Quantum Gate is the 150th release and 30th main studio album by Tangerine Dream, released on 29 September 2017. It is the first full-length album since the death of founder Edgar Froese in 2015, and is largely based on ideas and musical sketches left by Froese.
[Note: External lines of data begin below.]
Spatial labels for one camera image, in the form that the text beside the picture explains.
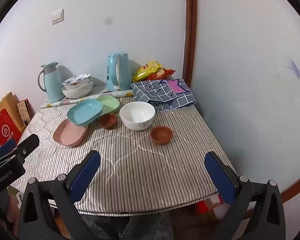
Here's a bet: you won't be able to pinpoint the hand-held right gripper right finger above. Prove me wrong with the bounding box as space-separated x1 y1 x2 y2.
204 151 287 240

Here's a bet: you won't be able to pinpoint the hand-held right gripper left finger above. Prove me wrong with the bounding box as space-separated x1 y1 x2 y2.
18 150 102 240

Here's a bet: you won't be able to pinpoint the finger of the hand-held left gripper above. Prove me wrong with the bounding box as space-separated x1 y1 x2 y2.
12 134 40 158
0 138 17 161

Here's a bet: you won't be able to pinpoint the pink plate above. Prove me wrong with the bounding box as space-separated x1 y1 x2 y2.
53 118 89 147

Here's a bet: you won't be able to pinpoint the small brown bowl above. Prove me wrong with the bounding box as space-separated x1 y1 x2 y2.
150 126 173 144
98 113 117 130

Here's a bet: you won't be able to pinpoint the blue plate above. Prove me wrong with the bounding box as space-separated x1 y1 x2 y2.
67 98 103 127

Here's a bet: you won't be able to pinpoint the green plate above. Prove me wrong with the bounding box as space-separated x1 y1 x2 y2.
96 95 120 117

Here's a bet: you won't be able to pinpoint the red paper bag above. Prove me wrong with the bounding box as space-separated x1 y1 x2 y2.
0 108 22 147

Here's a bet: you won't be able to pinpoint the patterned brown box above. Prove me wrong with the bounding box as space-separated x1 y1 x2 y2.
17 99 33 127

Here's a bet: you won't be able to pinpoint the red plastic object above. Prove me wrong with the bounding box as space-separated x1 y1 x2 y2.
194 194 231 216

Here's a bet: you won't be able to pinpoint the striped quilted table cover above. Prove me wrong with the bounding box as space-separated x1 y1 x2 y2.
10 96 237 214

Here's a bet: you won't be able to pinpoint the rolled floral tablecloth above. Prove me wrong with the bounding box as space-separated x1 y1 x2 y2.
40 90 134 109

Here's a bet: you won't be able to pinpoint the light blue thermos jug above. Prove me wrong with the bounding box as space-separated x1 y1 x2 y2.
38 61 65 103

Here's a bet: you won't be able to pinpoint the large white swirl bowl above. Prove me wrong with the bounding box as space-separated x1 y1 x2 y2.
62 79 94 99

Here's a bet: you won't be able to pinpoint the person's legs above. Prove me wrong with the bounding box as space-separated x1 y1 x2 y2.
77 212 173 240

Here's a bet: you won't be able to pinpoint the blue red patterned bowl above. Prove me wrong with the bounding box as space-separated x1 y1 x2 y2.
62 73 92 90

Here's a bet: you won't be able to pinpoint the brown wooden baseboard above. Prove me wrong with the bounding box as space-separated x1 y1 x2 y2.
281 169 300 203

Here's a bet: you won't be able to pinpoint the grey checkered cloth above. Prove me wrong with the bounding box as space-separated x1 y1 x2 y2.
130 79 197 112

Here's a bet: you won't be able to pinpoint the light blue electric kettle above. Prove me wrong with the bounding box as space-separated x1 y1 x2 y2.
106 53 132 92

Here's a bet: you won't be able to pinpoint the red chip bag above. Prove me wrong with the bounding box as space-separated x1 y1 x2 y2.
149 68 177 81

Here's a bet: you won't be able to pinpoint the yellow chip bag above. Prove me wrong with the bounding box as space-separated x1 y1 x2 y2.
132 61 163 82

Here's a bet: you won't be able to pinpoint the white light switch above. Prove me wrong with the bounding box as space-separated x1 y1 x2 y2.
51 9 65 25

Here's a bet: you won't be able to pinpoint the brown wooden door frame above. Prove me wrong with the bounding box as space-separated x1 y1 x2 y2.
181 0 198 88

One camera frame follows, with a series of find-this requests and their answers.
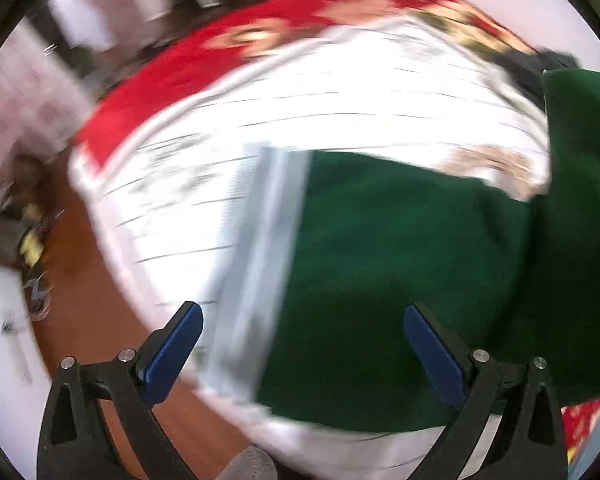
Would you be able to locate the green varsity jacket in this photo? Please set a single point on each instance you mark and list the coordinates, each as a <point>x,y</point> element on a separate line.
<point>395,270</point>

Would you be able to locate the black hooded garment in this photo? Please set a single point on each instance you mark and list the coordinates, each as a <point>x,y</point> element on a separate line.
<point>530,72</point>

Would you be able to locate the white diamond-pattern cloth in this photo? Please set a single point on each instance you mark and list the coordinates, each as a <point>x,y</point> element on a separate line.
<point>190,185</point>

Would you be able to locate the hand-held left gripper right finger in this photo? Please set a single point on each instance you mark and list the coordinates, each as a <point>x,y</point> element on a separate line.
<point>435,355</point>

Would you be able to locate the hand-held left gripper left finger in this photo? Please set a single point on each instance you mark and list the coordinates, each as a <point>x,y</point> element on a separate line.
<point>172,355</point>

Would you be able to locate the red floral blanket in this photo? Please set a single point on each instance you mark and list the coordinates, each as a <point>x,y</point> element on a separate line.
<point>180,70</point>

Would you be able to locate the grey fuzzy sleeve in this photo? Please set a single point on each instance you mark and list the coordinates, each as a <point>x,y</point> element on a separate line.
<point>247,465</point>

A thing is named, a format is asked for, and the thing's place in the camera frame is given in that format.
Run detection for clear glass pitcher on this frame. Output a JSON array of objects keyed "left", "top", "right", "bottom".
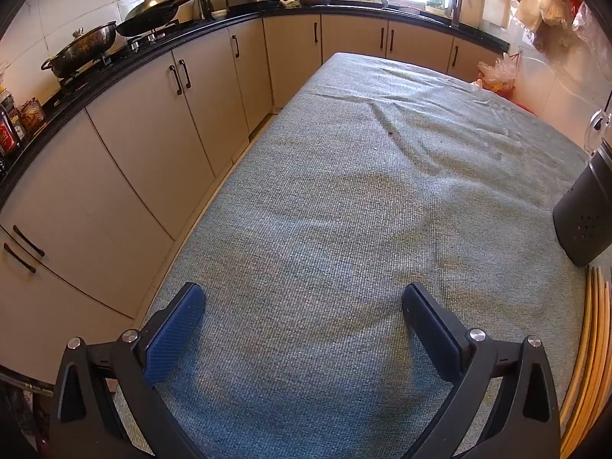
[{"left": 582, "top": 109, "right": 612, "bottom": 154}]

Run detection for red label bottle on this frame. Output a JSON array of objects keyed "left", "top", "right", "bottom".
[{"left": 0, "top": 88, "right": 22, "bottom": 154}]

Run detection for bundle of wooden chopsticks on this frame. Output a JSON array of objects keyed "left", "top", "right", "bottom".
[{"left": 559, "top": 265, "right": 612, "bottom": 459}]

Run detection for black perforated utensil holder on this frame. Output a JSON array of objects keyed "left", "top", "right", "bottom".
[{"left": 553, "top": 138, "right": 612, "bottom": 267}]

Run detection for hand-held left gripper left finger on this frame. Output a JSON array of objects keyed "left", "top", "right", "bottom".
[{"left": 48, "top": 282, "right": 207, "bottom": 459}]

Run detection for crumpled clear plastic bag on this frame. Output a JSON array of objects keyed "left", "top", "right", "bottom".
[{"left": 571, "top": 2, "right": 612, "bottom": 55}]

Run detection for large clear plastic bag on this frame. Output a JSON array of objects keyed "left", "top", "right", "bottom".
[{"left": 514, "top": 0, "right": 558, "bottom": 34}]

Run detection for black gas stove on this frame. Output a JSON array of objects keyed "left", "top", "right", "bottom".
[{"left": 60, "top": 21, "right": 180, "bottom": 94}]

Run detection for grey-blue table cloth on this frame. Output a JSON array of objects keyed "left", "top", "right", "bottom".
[{"left": 115, "top": 52, "right": 594, "bottom": 459}]

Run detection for black wok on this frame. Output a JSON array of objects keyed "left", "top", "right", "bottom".
[{"left": 116, "top": 0, "right": 211, "bottom": 38}]

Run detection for black kitchen countertop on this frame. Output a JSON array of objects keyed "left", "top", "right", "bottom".
[{"left": 0, "top": 2, "right": 511, "bottom": 206}]

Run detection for glass condiment jar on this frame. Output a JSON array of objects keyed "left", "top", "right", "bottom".
[{"left": 19, "top": 98, "right": 46, "bottom": 132}]

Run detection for white cutting board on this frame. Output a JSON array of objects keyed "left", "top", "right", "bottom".
[{"left": 482, "top": 0, "right": 514, "bottom": 28}]

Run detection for steel pot with lid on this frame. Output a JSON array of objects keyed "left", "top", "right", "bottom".
[{"left": 41, "top": 21, "right": 118, "bottom": 80}]

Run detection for beige kitchen base cabinets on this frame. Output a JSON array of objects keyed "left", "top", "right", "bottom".
[{"left": 0, "top": 13, "right": 500, "bottom": 386}]

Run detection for red bin with bags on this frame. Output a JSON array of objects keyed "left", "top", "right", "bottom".
[{"left": 477, "top": 54, "right": 519, "bottom": 94}]

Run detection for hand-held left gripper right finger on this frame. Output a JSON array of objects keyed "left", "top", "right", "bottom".
[{"left": 400, "top": 282, "right": 562, "bottom": 459}]

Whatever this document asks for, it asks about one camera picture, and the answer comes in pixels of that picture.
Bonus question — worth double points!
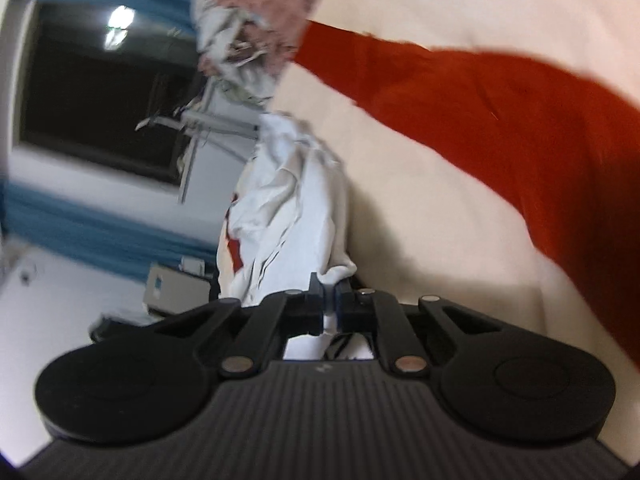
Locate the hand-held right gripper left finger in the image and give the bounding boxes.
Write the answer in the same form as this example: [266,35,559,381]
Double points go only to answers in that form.
[154,272,327,378]

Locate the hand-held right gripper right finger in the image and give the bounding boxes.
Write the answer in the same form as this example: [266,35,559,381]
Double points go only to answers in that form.
[335,280,505,377]

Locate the white garment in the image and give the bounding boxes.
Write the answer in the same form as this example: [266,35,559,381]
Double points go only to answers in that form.
[215,112,359,361]

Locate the grey backed chair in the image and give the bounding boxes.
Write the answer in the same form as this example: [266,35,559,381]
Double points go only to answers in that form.
[142,262,212,317]

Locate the red black striped blanket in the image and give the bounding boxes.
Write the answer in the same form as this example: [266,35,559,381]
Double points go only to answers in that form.
[270,0,640,397]

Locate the grey white hoodie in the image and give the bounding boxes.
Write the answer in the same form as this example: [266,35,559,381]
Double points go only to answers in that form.
[192,0,282,107]

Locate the dark window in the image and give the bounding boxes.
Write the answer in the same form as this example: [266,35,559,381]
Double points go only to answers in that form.
[10,0,212,187]

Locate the pink fluffy blanket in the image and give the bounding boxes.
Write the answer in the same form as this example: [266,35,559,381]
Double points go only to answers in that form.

The album was preceded by and is companion to the 2015 mini-album Quantum Key.

The album earned the group the most press they had had since the release of 1988's Optical Race due to the revived interest in the group following Froese's death.

==Track listing==
===CD version===
All titles composed by Edgar Froese, Thorsten Quaeschning, and Ulrich Schnauss, except where noted.

| No. | Title | Length |
|---|---|---|
| 1. | "Sensing Elements" | 13:33 |
| 2. | "Roll the Seven Twice" | 6:25 |
| 3. | "Granular Blankets" | 5:03 |
| 4. | "It Is Time to Leave When Everyone Is Dancing" (T. Quaeschning, U. Schnauss) | 6:36 |
| 5. | "Identity Proven Matrix" | 5:18 |
| 6. | "Non-Locality Destination" | 10:00 |
| 7. | "Proton Bonfire" | 8:25 |
| 8. | "Tear Down the Grey Skies" | 6:17 |
| 9. | "Genesis of Precious Thoughts" | 9:10 |

===LP version===
The vinyl releases of the album feature a different track order, though this was not needed to fit the tracks onto sides.

Side one
| No. | Title | Length |
|---|---|---|
| 1. | "Sensing Elements" | 13:33 |
| 2. | "Roll the Seven Twice" | 6:25 |

Side two
| No. | Title | Length |
|---|---|---|
| 3. | "Identity Proven Matrix" | 5:18 |
| 4. | "Tear Down the Grey Skies" | 6:17 |
| 5. | "Proton Bonfire" | 8:25 |

Side three
| No. | Title | Length |
|---|---|---|
| 6. | "It Is Time to Leave When Everyone Is Dancing" | 6:36 |
| 7. | "Non-Locality Destination" | 10:00 |

Side four
| No. | Title | Length |
|---|---|---|
| 8. | "Genesis of Precious Thoughts" | 9:10 |
| 9. | "Granular Blankets" | 5:03 |

==Personnel==
- Edgar Froese – synthesizers, guitar
- Thorsten Quaeschning – musical director, synthesizers, guitar, steel drums, bass guitar
- Ulrich Schnauss – synthesizers, sequencer
- Hoshiko Yamane – violin (tracks 3, 6, 7, 8, 9)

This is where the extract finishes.